Module cartridge.issues

Monitor issues across cluster instances.

Cartridge detects the following problems:

Replication:

  • «Replication from … to … isn’t running» - when box.info.replication.upstream == nil ;
  • «Replication from … to … is stopped/orphan/etc. (…)»;
  • «Replication from … to …: high lag» - when upstream.lag > box.cfg.replication_sync_lag ;
  • «Replication from … to …: long idle» - when upstream.idle > box.cfg.replication_timeout ;

Failover:

  • «Can’t obtain failover coordinator (…)»;
  • «There is no active failover coordinator»;
  • «Failover is stuck on …: Error fetching appointments (…)»;
  • «Failover is stuck on …: Failover fiber is dead» - this is likely a bug;

Clock:

  • «Clock difference between … and … exceed threshold» limits.clock_delta_threshold_warning ;

Memory:

  • «Running out of memory on …» - when all 3 metrics items_used_ratio, arena_used_ratio, quota_used_ratio from box.slab.info() exceed limits.fragmentation_threshold_critical ;
  • «Memory is highly fragmented on …» - when items_used_ratio > limits.fragmentation_threshold_warning and both arena_used_ratio , quota_used_ratio exceed critical limit.

Tables

limits

Thresholds for issuing warnings.

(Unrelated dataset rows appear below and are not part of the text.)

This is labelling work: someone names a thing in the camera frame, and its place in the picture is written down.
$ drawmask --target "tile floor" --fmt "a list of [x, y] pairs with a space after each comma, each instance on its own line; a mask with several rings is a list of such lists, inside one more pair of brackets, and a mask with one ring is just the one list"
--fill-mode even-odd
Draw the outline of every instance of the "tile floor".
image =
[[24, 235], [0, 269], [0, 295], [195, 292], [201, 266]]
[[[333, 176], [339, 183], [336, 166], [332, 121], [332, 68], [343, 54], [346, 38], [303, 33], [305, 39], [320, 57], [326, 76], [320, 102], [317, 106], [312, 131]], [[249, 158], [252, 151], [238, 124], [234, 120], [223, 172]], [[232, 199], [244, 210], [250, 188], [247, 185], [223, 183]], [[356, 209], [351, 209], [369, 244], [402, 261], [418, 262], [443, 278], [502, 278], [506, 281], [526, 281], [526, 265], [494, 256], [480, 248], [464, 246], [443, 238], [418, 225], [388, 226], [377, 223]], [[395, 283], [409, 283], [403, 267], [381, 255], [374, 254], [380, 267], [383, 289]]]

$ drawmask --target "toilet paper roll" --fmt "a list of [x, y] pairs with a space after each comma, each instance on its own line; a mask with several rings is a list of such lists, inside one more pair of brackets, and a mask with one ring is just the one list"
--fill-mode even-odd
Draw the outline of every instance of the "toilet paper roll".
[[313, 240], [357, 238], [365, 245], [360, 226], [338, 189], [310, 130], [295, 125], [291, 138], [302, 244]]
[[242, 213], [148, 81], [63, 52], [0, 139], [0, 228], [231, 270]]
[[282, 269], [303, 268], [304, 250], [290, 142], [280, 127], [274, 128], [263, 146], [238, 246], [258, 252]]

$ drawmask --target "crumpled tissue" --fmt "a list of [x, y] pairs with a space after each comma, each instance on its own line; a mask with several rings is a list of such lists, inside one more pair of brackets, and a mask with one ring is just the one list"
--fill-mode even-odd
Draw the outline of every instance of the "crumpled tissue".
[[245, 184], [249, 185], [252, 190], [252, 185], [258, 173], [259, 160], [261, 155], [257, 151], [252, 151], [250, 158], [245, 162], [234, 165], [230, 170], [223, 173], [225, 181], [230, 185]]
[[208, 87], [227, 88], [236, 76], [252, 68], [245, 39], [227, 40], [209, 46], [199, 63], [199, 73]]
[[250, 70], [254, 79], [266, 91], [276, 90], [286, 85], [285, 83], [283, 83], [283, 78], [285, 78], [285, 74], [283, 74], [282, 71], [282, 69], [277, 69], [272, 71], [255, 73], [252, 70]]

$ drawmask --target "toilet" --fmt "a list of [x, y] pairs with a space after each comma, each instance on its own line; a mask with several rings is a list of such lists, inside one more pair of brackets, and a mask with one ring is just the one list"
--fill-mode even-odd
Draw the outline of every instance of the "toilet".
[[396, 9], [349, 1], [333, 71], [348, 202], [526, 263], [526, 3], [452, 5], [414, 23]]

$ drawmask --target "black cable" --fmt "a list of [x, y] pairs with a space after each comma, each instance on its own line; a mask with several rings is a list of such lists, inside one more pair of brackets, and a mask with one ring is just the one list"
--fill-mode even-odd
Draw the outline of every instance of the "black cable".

All settings are local, not clusterwide. They can be changed with corresponding environment variables ( TARANTOOL_* ) or command-line arguments. See cartridge.argparse module for details.

Fields:

  • fragmentation_threshold_critical: (number) default: 0.9.
  • fragmentation_threshold_warning: (number) default: 0.6.
  • clock_delta_threshold_warning: (number) default: 5.